Be’, questo voleva dire che lui non si sarebbe sbarazzato dell’intero gruppo. Comunque, se avesse dovuto sceglierne una perché rimanesse, sarebbe stata comare Anan. Probabilmente voleva trovare un modo per ricongiungersi con suo marito e la sua famiglia, che erano fuggiti da Ebou Dar via nave.

Juilin si accostò conducendo Thera. Quello spaventato fuscello di donna era stata davvero la Panarca di Tarabon? Mat aveva visto topi meno timidi. I soldati di Mat portarono dei cavalli anche per loro due. Tutto sommato, questa spedizione gli stava costando una quarantina di animali e una fila di soldati. Ma ne sarebbe valsa la pena. Inoltre, intendeva recuperare sia uomini che cavalli... assieme a informazioni su cosa stava accadendo davvero a Tar Valon.

Annuì a Vanin. Il corpulento ladro di cavalli non era stato troppo contento quando Mat gli aveva ordinato di andare con loro a Tar Valon e raccogliere informazioni. Mat aveva immaginato che ne sarebbe stato entusiasta, considerando come stravedeva per le Aes Sedai. Be’, sarebbe stato ancor meno felice quando avesse scoperto che c’era anche Juilin; Vanin tendeva ad andarci cauto con il cacciatore di ladri nei paraggi.

Vanin montava un castrone baio. Per quanto ne sapevano le Aes Sedai, lui era un veterano delle Braccia Rosse, nonché uno degli esploratori di Mat, ma nessuno di cui sospettare. Non sembrava molto minaccioso, tranne forse essere un pericolo per una scodella di patate bollite. Poteva essere quello il motivo per cui era così bravo in quello che faceva. A Mat non serviva rubare nessun cavallo, ma i talenti di Vanin potevano essere applicati ad altri compiti.
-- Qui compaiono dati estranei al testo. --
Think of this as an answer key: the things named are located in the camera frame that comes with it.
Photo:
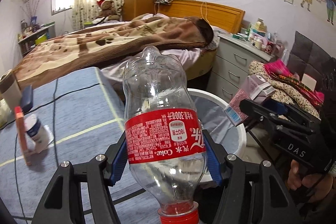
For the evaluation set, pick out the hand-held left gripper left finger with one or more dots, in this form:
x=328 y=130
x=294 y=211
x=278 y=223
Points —
x=118 y=162

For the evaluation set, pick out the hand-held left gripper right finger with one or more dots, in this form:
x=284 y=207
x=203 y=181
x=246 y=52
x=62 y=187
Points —
x=214 y=162

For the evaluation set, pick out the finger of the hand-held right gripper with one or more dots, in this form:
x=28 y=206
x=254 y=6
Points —
x=265 y=115
x=278 y=106

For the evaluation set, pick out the pink patterned milk carton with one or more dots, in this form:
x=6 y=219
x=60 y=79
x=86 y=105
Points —
x=241 y=100

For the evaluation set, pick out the white round trash bin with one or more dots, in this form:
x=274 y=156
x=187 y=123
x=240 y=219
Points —
x=223 y=113

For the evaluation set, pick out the clear plastic bottle red cap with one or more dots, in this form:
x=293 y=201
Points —
x=160 y=98

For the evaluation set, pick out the person's right hand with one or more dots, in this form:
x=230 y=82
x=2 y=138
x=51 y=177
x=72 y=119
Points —
x=294 y=174

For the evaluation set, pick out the floral cloth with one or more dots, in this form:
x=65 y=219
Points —
x=294 y=98

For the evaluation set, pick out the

«Bene,» disse Mat, voltandosi di nuovo verso le Aes Sedai «non vi tratterrò oltre, allora.» Fece un passo indietro, evitando di guardare Joline, che aveva negli occhi un’aria da predatore che gli ricordava fin troppo Tylin. Teslyn salutò con la mano e, cosa curiosa, Edesina gli rivolse un cenno di rispetto col capo. Anche Juilin salutò con la mano lui e Thom, e Mat ricevette un cenno da Leilwin. Quella donna masticava rocce per colazione e chiodi per cena, ma era giusta. Forse lui poteva parlare con Tuon, per farla reintegrare o cose del genere.

Non essere uno sciocco, pensò, salutando Bayle Domon. Per prima cosa avrai bisogno di convincere Tuon a non renderti da’covale.

Era quasi convinto che lei intendesse fare di lui il suo servitore, marito o no. Pensare a quello lo fece sudare attorno al colletto.

Non passò molto tempo prima che la polvere che sollevavano per la strada li oscurasse. Thom si accostò a Mat, osservando i cavalieri. «Panini dolci?»

«E una tradizione tra noi, gente dei Fiumi Gemelli.»

«Non ho mai sentito di questa tradizione.»

«È poco nota.»

«Ah, capisco. E cos’hai fatto a quei panini?»

«Spruzzolia» disse Mat. «Le farà diventare la bocca blu per una settimana, forse due. E lei non condividerà quei panini dolci con nessuno, eccetto forse i suoi Custodi. Joline va matta per quelle cose. Deve averne mangiati sei o sette sacchetti da quando siamo arrivati a Caemlyn.»

«Buono» disse Thom, lisciandosi i baffi con le nocche. «Infantile, però.»

«Sto cercando di tornare alle radici» disse Mat. «Sai, ricatturare parte della mia giovinezza perduta.»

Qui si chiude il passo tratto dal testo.